-- Work to complete --
Look through the lines below and extract any with the word "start".

= Beginning of Section =

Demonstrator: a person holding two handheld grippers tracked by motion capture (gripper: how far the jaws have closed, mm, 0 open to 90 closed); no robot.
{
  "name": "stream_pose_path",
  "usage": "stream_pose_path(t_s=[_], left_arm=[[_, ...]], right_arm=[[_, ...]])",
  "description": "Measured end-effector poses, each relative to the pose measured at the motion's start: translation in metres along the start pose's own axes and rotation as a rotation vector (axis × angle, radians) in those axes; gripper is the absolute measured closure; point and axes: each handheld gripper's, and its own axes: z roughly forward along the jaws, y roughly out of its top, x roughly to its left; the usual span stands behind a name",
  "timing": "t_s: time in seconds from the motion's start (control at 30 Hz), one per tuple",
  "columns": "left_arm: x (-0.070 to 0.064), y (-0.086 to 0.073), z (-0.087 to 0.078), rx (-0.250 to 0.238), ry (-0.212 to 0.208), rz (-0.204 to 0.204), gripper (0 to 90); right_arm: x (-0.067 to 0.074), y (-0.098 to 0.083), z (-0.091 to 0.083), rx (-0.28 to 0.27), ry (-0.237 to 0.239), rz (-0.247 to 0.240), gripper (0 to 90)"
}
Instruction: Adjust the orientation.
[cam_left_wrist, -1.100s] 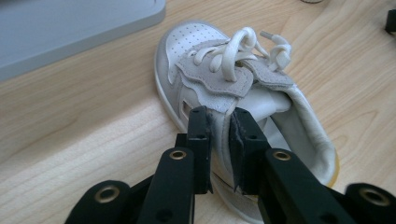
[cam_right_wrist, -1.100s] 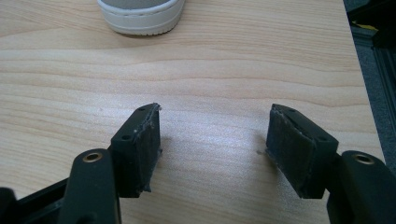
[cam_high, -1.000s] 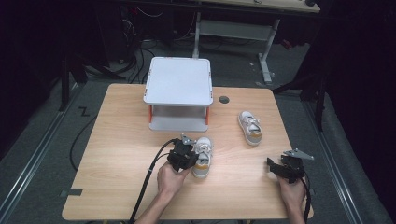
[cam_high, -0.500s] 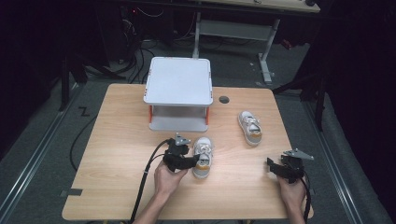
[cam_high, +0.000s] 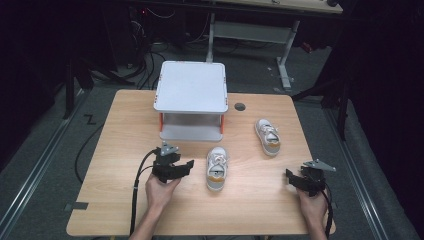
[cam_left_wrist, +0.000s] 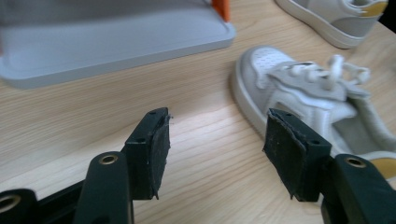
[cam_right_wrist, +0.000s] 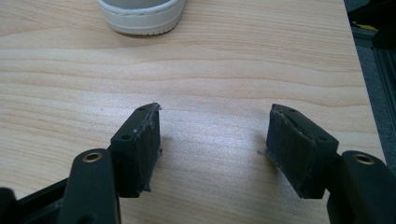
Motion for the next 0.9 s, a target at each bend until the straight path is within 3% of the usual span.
stream_pose_path(t_s=[0.17, 0.4, 0.9], left_arm=[[0.020, -0.008, -0.006, -0.014, 0.041, -0.031, 40.5], [0.031, -0.012, -0.003, 0.000, 0.099, -0.013, 40.0], [0.056, -0.035, 0.010, 0.019, 0.217, -0.024, 39.9]], right_arm=[[0.000, 0.000, 0.000, 0.000, 0.001, -0.001, 35.2], [0.000, 0.000, 0.000, -0.002, 0.006, -0.004, 37.4], [-0.001, 0.001, -0.001, -0.012, 0.018, -0.003, 58.6]])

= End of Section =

-- Answer below --
  "description": "Measured end-effector poses, each relative to the pose measured at the motion's start: translation in metres along the start pose's own axes and rotation as a rotation vector (axis × angle, radians) in those axes; gripper is the absolute measured closure; point and axes: each handheld gripper's, and its own axes: z roughly forward along the jaws, y roughly out of its top, x roughly to its left; the usual span stands behind a name",
  "timing": "t_s: time in seconds from the motion's start (control at 30 Hz), one per tuple",

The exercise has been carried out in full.